SNAP is included in an extension of the 802.2 LLC header; it is specified in the IEEE 802 Overview and Architecture document. A packet with an LLC header with a destination SAP of hexadecimal AA or AB and a source SAP of hexadecimal AA or AB is a SNAP packet. The SNAP header follows the 802.2 header; it has a 5-octet protocol identification field, consisting of a 3-octet IEEE Organizationally Unique Identifier (OUI) followed by a 2-octet protocol ID. If the OUI is hexadecimal 000000, the protocol ID is the Ethernet type (EtherType) field value for the protocol running on top of SNAP; if the OUI is an OUI for a particular organization, the protocol ID is a value assigned by that organization to the protocol running on top of SNAP.

SNAP is usually used with Unnumbered Information PDUs, with a control field value of hexadecimal 03, and the LSAP values are usually hexadecimal AA, so the 802.2 LLC header for a SNAP packet is usually AA AA 03; however, SNAP can be used with other PDU types as well.

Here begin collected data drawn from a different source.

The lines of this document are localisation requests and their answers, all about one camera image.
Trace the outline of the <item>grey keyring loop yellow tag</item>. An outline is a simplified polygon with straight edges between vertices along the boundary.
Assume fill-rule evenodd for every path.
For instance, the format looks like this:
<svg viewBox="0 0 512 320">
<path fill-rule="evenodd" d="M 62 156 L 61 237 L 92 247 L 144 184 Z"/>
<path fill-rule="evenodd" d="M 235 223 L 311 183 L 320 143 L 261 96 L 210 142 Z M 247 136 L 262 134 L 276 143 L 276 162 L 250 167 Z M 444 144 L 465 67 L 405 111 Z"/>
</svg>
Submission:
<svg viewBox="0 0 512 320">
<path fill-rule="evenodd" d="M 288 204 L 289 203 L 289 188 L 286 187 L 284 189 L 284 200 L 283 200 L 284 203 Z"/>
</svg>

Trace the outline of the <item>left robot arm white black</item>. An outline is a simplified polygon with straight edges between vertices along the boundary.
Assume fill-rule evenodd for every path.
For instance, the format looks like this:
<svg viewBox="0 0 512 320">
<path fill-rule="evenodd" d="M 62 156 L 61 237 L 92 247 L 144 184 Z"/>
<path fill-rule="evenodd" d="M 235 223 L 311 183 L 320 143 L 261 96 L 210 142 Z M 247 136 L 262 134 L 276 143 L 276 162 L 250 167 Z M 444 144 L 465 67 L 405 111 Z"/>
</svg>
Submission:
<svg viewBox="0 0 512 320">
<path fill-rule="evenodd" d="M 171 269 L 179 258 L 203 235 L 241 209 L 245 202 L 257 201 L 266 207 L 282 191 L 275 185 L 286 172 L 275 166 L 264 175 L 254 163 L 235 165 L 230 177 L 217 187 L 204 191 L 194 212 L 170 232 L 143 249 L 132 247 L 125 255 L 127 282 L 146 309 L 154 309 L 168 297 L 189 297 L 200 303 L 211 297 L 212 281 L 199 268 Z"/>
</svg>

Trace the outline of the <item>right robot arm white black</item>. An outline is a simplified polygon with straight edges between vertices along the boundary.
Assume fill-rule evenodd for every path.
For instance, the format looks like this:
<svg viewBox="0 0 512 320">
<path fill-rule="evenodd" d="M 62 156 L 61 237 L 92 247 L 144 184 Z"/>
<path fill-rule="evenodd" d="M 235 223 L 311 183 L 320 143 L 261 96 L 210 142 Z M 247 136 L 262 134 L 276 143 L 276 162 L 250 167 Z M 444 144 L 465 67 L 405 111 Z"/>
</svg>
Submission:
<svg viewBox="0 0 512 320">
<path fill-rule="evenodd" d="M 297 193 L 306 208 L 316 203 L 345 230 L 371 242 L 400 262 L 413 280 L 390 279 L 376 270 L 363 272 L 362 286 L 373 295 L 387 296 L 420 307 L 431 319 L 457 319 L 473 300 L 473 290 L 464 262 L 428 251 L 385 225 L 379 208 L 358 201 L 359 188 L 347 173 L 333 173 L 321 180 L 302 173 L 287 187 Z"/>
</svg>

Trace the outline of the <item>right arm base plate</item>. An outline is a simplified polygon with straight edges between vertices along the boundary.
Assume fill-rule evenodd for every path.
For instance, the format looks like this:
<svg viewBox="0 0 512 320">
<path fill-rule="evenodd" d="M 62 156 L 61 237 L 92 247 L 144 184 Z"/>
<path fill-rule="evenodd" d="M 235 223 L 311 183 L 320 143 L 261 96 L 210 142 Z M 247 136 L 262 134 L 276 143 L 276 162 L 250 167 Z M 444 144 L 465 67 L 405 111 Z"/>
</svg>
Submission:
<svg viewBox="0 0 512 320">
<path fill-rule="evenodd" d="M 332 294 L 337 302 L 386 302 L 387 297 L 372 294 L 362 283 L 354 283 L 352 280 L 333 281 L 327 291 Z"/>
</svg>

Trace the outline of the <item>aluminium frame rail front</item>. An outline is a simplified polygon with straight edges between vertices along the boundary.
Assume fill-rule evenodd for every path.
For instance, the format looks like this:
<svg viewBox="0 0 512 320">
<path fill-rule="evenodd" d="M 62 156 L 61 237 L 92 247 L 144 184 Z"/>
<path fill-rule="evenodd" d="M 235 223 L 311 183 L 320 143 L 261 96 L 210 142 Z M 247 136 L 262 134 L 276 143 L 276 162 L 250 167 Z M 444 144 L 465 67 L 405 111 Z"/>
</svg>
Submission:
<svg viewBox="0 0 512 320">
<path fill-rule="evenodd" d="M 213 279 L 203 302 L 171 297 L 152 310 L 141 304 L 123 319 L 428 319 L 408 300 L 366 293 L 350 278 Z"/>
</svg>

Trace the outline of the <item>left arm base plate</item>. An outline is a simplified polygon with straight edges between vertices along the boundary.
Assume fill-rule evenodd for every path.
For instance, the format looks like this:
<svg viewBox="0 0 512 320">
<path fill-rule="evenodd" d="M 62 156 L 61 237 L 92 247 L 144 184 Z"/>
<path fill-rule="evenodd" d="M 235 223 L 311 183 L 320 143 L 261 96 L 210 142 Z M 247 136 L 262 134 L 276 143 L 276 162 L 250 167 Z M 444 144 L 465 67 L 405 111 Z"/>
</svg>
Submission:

The LLC header is 3 octets, and the SNAP header is 5 octets, so the LLC+SNAP headers are 8 octets long in total. On Ethernet, this reduces the size of the available payload for protocols such as the Internet Protocol to 1492 bytes, compared to the use of the Ethernet II framing; therefore, for protocols that have EtherType values, packets are usually transmitted with Ethernet II headers rather than with LLC and SNAP headers. On other network types, the LLC and SNAP headers are required in order to multiplex different protocols on the link layer, as the MAC layer doesn't itself have an EtherType field, so there's no alternative framing that would have a larger available payload.

One might ask "why is a separate sub-network header necessary?". The answer is that it was to augment a decision that was made during the layout of the LLC header. At the time that the LLC header was being designed it was thought that a single octet (256 possible values) in the header would be enough to specify all the protocol values that vendors would want to register. As the values began to be reserved, it was discovered that the LLC header would soon run out of open values. The hexadecimal AA and AB values were reserved, and an additional header—the SNAP header—was developed; it can support all EtherType values, as well as multiple spaces of private protocol values.

As per IETF RFC 1042, IP datagrams and ARP datagrams are transmitted over IEEE 802 networks using LLC and SNAP headers, except on Ethernet/IEEE 802.3, where they are transmitted with Ethernet II headers, as per RFC 894.